TAP, ADQL and field names inconsistencies between providers.

Mon Dec 7 17:28:14 CET 2020

Hello John,

It is indeed the right place to speak about ADQL and TAP.

In your email, you mentioned several things that I'll try to sum up here 
just to be sure we are speaking about the same (so, tell me if I 
forgot/mis-understood any):

     a) qualified field name VS just the field name

     b) with or without double quotes ?

     c) why tables/columns names are different from one service to 
another? (example of Gaia-eDR3)

The short story:

According to me, ADQL and TAP standardize the ground bases, but few 
details are left to implementations on purpose. As you noticed, few 
aspects are slightly different from one service to another. These 
differences can be due to a misinterpretation of the standard, to a bug 
or to a will from the service provider (either to add a feature, to be 
more permissive/restrictive, or due to unfortunate technical constraints).

Now, the long version:

   a) qualified field name VS just the field name
&
   b) with or without double quotes ?
----------------------------------------------------------------

If you look at the grammar of ADQL REC-2.0 (and even the PR-2.1), 
qualifying the column name by its table name (or the table name by its 
schema name) is not required. Similarly, the identifiers (i.e. 
schema/table/column names and aliases) may be escaped (i.e. within 
double quotes), but again, it is generally not a MUST.

However, here are some exceptions:

     * A column or table name MUST be qualified if ambiguous with 
another such identifier.
       (rule based on common sense ; but I can not see any mention of 
this rule in the ADQL document....this should probably be added in there)
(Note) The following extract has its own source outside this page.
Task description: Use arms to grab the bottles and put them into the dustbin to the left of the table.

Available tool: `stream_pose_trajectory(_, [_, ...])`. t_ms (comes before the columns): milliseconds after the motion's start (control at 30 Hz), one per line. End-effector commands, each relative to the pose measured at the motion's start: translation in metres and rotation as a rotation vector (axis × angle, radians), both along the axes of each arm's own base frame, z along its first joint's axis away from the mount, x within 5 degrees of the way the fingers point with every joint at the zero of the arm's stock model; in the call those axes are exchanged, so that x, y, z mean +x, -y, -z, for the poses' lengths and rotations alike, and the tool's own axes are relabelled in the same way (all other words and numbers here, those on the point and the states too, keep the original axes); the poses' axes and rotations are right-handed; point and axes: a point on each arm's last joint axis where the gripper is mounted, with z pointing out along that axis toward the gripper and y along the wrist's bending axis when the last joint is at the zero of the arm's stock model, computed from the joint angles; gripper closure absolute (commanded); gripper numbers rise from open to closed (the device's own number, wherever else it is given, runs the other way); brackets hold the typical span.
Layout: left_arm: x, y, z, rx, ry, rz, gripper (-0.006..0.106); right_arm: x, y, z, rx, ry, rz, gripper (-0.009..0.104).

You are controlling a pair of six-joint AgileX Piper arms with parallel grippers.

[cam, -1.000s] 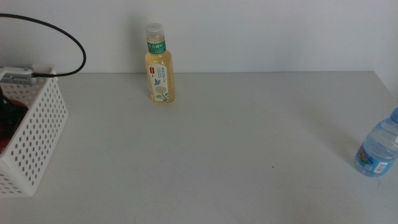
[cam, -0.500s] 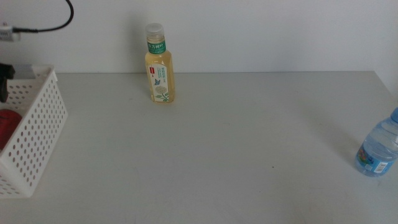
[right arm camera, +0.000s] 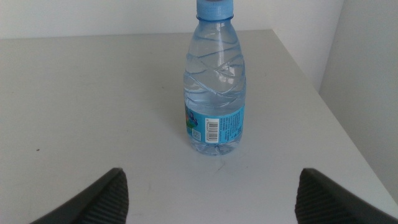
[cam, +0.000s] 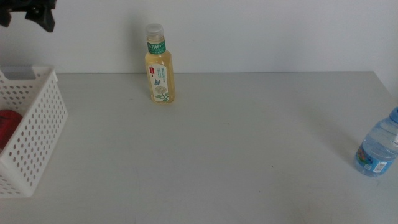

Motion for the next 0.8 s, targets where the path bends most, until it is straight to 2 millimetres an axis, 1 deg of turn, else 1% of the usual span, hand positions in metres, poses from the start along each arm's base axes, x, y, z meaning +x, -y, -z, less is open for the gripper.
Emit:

     * Escaping an identifier is REQUIRED in the following cases 
(section 2.1.2 of ADQL-2.0):

         - the identifier is a reserved keyword (e.g. DISTANCE, REGION, 
RAND, SELECT, ...),
         - the identifier does not follow the correct syntax (i.e. MUST 
begin with a letter {aA-zZ}, subsequent characters MAY be letters, 
underscores or digits {0-9}),
         - to preserve case sensitivity.

So, all the following are allowed in ADQL (as in most SQL dialects):

"schema"."table"."column"
   "schema"."table".column
   "schema".table."column"
   "schema".table.column
   schema."table"."column"
   schema."table".column
   schema.table."column"
   "table"."column"
   "table".column
   table."column"
   table.column
   column

...but depending on your specific query and on the identifiers you are 
going to use, some of the above variants won't be possible (cf exceptions).

Then, it is theoretically up to the user to decide if he prefers to 
qualify and escape its identifiers all the time or in some cases. 
Personally, I prefer to have the shortest form of identifiers as 
possible, as you apparently do. But some users prefer to have the 
longest version for personal or educational reasons (e.g. to be as much 
explicit as possible).

But obviously, because all ADQL engines are not implemented the same, 
there are different behaviors on some points. As said above the reasons 
for these differences are various and as I did not implement all of them 
I can not speak for all. I can only think to three reasons: 
mis-interpretation of the standard, a bug, a choice of the service provider.

Maybe the best thing to do would be to ask them to check their 
implementation. I can at least speak for the ARI's, Simbad's and 
VizieR's TAP services as they rely on my ADQL+TAP library. On purpose, I 
chose to no force users to escape and/or qualify identifiers if not needed.

Then, to take the specific example of VizieR, table names are the unique 
catalogue identifiers in the VizieR database (for consistency with the 
major and original part of the VizieR database/services). Because of 
this choice, table names do not follow the correct ADQL syntax for 
identifiers, and that's why, table names must be escaped. Besides, from 
its beginning VizieR has its own way to deal with catalogues hence some 
different column names (e.g. RA_ICRS, ...).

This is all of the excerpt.